Task to carry out ▸
Please take the lines from the one holding "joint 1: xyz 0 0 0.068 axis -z" through the one holding "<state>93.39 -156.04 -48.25" in the data below and copy them exactly.

*** Opening of Information shown ***

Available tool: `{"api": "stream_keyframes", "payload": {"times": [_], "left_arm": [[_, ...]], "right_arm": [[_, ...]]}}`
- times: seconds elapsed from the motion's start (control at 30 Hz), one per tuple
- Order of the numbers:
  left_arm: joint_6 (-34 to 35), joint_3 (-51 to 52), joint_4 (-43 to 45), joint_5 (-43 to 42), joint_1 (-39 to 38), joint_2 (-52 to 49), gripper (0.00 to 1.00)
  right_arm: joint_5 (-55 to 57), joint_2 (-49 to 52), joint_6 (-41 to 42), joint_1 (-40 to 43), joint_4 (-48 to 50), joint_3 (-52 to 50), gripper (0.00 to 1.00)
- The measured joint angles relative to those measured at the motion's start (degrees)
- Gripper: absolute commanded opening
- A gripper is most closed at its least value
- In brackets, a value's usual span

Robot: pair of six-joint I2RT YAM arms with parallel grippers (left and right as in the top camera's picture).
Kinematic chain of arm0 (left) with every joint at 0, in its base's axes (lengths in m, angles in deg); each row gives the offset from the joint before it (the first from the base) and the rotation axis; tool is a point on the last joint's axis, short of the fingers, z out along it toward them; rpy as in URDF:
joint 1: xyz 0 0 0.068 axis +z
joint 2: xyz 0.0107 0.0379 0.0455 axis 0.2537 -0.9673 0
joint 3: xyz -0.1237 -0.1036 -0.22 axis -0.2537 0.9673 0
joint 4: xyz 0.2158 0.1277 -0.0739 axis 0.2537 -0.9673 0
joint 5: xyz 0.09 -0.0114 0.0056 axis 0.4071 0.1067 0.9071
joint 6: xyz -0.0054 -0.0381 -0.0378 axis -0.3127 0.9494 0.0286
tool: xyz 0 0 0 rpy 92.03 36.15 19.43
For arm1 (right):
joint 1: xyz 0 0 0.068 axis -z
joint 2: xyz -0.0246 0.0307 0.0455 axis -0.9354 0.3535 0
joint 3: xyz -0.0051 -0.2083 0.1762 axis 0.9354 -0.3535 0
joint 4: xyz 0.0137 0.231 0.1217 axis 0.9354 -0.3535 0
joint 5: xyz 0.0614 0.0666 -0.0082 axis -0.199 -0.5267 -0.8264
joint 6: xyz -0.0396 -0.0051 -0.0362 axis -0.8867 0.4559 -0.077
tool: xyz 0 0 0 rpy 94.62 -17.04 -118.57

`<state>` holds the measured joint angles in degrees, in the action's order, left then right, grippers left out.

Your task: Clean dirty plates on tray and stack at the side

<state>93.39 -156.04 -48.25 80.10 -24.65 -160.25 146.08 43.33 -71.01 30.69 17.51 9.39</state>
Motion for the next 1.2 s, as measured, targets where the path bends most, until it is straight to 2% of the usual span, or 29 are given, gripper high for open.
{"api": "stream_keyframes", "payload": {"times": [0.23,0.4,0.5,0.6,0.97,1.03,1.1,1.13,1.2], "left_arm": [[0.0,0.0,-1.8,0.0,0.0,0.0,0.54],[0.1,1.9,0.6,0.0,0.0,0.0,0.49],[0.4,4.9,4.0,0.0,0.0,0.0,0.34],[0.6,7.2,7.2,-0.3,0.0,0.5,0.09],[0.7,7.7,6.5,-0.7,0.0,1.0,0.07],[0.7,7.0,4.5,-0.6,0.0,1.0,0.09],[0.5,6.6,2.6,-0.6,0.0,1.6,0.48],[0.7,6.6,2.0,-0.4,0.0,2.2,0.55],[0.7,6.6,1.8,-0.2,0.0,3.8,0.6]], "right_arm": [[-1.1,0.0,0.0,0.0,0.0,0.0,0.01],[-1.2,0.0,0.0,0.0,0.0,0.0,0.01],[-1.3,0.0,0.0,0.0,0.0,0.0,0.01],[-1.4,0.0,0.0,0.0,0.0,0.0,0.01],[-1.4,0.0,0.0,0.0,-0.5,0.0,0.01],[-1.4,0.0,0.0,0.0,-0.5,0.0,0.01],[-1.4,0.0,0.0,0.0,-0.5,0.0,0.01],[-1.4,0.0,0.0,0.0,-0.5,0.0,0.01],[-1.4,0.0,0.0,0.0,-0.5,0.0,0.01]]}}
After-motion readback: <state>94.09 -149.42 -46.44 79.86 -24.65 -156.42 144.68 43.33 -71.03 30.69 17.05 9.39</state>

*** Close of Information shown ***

Solution to this problem ▸
joint 1: xyz 0 0 0.068 axis -z
joint 2: xyz -0.0246 0.0307 0.0455 axis -0.9354 0.3535 0
joint 3: xyz -0.0051 -0.2083 0.1762 axis 0.9354 -0.3535 0
joint 4: xyz 0.0137 0.231 0.1217 axis 0.9354 -0.3535 0
joint 5: xyz 0.0614 0.0666 -0.0082 axis -0.199 -0.5267 -0.8264
joint 6: xyz -0.0396 -0.0051 -0.0362 axis -0.8867 0.4559 -0.077
tool: xyz 0 0 0 rpy 94.62 -17.04 -118.57

`<state>` holds the measured joint angles in degrees, in the action's order, left then right, grippers left out.

Your task: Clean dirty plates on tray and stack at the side

<state>93.39 -156.04 -48.25 80.10 -24.65 -160.25 146.08 43.33 -71.01 30.69 17.51 9.39</state>

Whatever the exercise asked has now been answered.